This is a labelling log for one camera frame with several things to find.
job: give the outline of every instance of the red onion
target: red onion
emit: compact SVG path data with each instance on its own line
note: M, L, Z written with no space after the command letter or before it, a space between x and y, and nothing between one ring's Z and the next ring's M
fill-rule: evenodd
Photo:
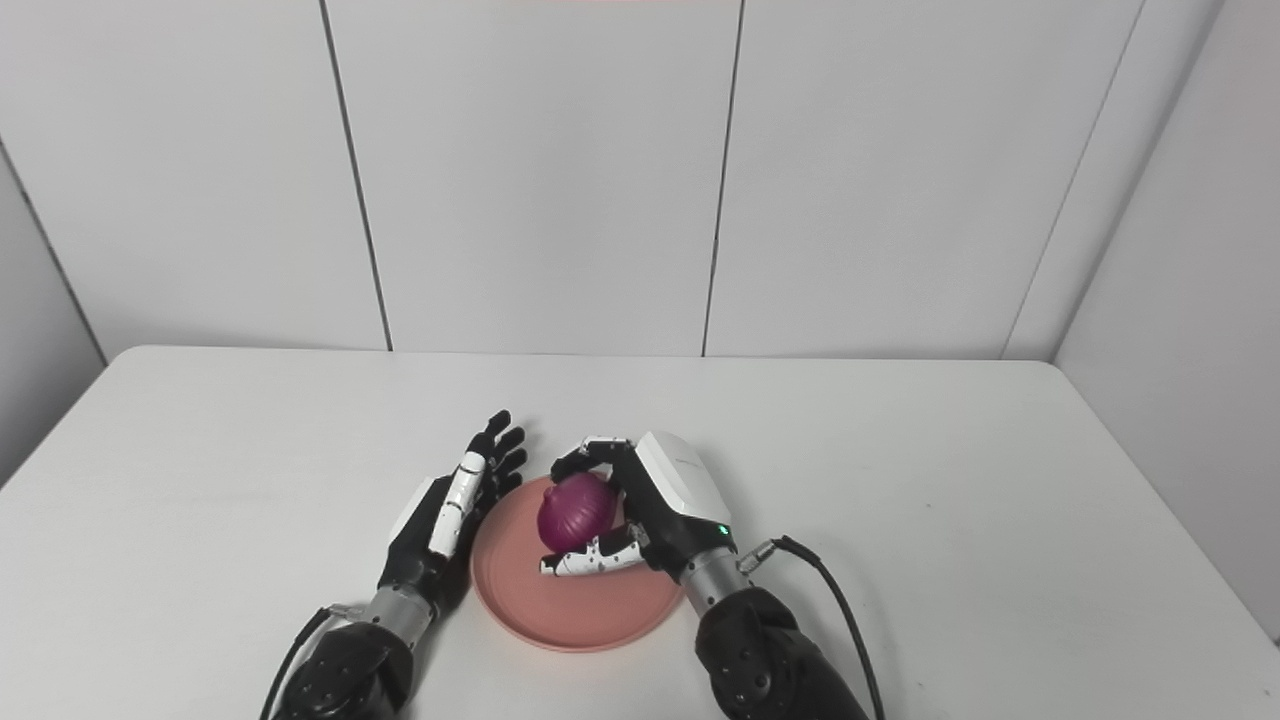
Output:
M538 537L552 552L568 552L608 532L617 515L613 488L593 473L570 475L547 488L538 509Z

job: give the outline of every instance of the white wall
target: white wall
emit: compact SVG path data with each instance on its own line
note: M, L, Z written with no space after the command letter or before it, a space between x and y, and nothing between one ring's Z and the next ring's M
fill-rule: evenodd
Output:
M1272 637L1277 36L1280 4L1224 5L1057 357Z
M748 3L708 354L1000 357L1068 314L1115 214L1076 169L1123 195L1210 6Z
M334 0L390 334L1047 359L1213 1ZM109 356L384 347L343 129L312 0L0 5Z
M0 3L0 132L109 357L385 347L315 3Z
M397 348L700 352L737 1L330 9Z
M0 147L0 486L101 369Z

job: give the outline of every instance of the black cable
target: black cable
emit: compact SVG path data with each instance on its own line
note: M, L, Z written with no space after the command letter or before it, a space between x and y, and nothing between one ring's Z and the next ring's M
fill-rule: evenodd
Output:
M298 633L298 637L293 638L293 646L284 655L284 662L280 662L280 669L275 673L275 679L271 680L271 689L266 692L266 702L262 705L262 715L259 716L259 720L268 720L271 716L271 707L275 706L275 696L280 692L280 683L284 682L284 674L293 665L293 659L330 616L333 616L333 612L328 607L316 610L316 614L307 620L307 624L302 625L302 632Z
M804 560L809 565L813 565L813 568L822 574L822 579L827 582L827 587L829 587L831 592L836 596L840 611L845 614L845 623L849 625L849 634L854 635L854 646L858 648L858 660L863 664L863 675L867 676L867 692L872 696L872 707L876 711L876 720L884 720L884 703L879 697L879 685L876 684L876 671L872 670L872 659L867 652L867 643L863 642L863 633L858 629L858 621L854 620L854 611L849 609L849 601L845 600L845 593L841 592L840 584L836 583L836 578L833 578L831 571L827 570L827 566L822 564L822 559L818 557L817 552L791 539L791 537L782 536L781 538L774 538L773 544L776 544L778 550L785 550L800 560Z

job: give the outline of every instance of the pink plate
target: pink plate
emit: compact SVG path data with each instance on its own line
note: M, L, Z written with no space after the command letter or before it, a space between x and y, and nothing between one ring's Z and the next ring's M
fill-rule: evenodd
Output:
M596 652L657 628L680 603L680 585L645 565L584 578L538 571L548 550L535 518L550 480L530 480L493 509L471 552L471 582L485 610L516 637L561 652Z

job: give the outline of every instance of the table
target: table
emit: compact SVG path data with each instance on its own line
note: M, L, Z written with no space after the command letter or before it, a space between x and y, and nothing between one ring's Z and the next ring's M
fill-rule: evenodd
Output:
M499 407L531 469L586 434L689 439L741 542L831 566L893 720L1280 716L1280 652L1048 365L170 347L119 356L0 491L0 716L256 717ZM865 702L818 575L755 578ZM468 597L412 716L718 717L695 626L558 655Z
┄┄┄┄┄┄┄┄┄┄
**Work item**
Select the lines in this material that hold the word "target", leaving none out.

**Output for this exercise**
target: red onion
target: white wall
target: black cable
target: pink plate
target: table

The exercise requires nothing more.